A cationic antimicrobial protein of 18 kDa (CAP18) was originally isolated from rabbit granulocytes by using as an assay the agglutination of Re-lipopolysaccharide-coated erythrocytes. The C-terminal 37 amino acids of CAP18 (CAP18(106-142)) make up the lipopolysaccharide-binding domain. Synthetic CAP18(106-142) has broad antimicrobial activity against both gram-positive (50% inhibitory concentration, 130 to 200 nM) and gram-negative (50% inhibitory concentration, 20 to 100 nM) bacteria. Susceptible strains include Staphylococcus aureus, Streptococcus pneumoniae, Escherichia coli, Pseudomonas aeruginosa, and Salmonella typhimurium.
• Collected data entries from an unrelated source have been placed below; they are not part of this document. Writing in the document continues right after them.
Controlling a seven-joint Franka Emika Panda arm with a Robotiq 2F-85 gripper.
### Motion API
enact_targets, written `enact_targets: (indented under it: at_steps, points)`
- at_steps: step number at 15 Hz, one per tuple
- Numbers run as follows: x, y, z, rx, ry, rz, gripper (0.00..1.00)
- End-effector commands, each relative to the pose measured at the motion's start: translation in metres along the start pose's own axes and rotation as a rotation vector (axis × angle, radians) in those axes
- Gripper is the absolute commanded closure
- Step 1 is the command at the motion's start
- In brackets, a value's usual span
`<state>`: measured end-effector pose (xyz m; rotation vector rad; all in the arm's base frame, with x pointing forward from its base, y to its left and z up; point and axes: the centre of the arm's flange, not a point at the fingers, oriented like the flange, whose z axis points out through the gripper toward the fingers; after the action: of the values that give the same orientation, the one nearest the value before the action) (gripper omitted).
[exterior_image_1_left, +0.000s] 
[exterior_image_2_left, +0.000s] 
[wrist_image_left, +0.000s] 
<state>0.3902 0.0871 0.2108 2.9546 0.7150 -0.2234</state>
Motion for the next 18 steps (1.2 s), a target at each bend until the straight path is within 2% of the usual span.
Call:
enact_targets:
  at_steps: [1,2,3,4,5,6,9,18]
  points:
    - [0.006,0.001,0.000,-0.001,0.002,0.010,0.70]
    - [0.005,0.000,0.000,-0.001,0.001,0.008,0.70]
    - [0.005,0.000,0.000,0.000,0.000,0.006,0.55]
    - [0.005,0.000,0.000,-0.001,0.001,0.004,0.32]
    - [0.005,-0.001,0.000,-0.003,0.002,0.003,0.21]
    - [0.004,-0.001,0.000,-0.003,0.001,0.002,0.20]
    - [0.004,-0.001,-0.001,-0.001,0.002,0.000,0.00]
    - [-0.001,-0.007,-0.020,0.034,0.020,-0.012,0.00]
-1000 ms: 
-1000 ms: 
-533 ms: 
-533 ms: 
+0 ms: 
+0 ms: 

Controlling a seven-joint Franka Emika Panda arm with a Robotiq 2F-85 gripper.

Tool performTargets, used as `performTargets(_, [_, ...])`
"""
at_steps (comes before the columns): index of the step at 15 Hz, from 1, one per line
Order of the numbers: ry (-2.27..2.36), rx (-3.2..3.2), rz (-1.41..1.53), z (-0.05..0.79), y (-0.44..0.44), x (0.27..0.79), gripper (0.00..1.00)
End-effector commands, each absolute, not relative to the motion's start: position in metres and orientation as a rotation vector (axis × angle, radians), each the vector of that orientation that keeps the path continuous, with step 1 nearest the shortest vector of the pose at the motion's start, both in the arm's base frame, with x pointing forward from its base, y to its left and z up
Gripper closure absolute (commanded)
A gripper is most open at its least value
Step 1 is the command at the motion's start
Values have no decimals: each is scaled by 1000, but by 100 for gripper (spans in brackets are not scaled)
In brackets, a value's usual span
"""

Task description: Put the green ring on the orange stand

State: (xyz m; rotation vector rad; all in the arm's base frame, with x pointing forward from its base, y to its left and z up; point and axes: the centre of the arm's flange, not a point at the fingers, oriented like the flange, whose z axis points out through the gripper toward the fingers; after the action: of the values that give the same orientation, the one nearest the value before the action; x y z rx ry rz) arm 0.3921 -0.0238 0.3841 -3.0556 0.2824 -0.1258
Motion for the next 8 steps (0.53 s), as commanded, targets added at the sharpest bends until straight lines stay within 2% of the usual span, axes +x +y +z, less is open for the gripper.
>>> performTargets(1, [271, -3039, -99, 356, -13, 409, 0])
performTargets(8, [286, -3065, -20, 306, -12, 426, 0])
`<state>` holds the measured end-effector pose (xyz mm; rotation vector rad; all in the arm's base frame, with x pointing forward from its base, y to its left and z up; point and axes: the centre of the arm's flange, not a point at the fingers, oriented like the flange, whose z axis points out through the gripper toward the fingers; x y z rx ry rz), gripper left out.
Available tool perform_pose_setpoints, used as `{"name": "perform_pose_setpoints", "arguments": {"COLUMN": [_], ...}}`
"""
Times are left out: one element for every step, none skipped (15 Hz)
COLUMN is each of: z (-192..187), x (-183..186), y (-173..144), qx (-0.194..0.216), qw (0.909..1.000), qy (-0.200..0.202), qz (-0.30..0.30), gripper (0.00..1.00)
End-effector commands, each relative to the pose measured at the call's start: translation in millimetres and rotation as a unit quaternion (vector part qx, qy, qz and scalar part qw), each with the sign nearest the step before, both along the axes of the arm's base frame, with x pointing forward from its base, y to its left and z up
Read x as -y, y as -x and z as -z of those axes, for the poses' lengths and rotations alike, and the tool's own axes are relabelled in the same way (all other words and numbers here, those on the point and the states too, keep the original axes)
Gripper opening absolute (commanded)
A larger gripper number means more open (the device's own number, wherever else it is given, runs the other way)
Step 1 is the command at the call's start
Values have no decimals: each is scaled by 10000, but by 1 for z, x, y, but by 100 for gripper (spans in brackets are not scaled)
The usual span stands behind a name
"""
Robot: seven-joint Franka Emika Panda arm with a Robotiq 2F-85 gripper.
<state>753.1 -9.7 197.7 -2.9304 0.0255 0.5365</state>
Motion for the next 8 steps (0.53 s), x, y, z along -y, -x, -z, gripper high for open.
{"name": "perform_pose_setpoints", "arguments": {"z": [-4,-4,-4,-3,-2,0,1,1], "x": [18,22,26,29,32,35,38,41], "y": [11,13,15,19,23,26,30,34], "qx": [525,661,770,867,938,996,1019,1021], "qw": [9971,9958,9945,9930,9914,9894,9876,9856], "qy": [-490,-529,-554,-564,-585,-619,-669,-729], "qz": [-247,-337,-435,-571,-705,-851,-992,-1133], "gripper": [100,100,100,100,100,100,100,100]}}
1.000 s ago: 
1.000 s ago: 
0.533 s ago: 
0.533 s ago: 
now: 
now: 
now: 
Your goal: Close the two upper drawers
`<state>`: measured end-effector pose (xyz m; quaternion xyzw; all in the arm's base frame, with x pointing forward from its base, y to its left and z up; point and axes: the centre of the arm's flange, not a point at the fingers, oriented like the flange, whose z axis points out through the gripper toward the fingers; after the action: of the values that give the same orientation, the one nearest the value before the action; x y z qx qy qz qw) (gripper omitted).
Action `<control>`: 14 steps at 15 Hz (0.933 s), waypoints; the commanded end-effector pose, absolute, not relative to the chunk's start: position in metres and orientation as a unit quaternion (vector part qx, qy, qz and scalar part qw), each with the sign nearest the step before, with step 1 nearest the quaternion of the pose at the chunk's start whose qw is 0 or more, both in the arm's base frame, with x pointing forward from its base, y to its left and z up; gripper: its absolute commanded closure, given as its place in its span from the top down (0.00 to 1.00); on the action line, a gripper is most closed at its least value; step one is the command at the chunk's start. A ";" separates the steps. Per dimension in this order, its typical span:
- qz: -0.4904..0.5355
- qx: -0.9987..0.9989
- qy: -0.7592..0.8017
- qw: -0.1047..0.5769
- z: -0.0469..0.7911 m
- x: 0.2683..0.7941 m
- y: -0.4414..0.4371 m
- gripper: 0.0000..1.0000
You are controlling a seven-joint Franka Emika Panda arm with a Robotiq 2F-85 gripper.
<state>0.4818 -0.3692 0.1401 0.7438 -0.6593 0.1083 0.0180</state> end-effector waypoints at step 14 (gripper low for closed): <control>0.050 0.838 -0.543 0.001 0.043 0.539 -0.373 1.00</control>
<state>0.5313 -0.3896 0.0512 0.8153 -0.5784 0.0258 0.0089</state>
Antimicrobial activity is highly dependent on peptide structure. Although a 32-amino-acid peptide resulting from the truncation of 5 amino acids from the C terminus of CAP18(106-142) is highly active, other fragments of CAP18(106-142), including CAP18(106-142) with a truncated N terminus, do not exhibit antimicrobial activity. Unlike previously characterized antimicrobial peptides derived from granulocyte proteins, CAP18(106-142) is active in serum. CAP18(106-142) or a derivative peptide may have therapeutic potential for bacterial sepsis.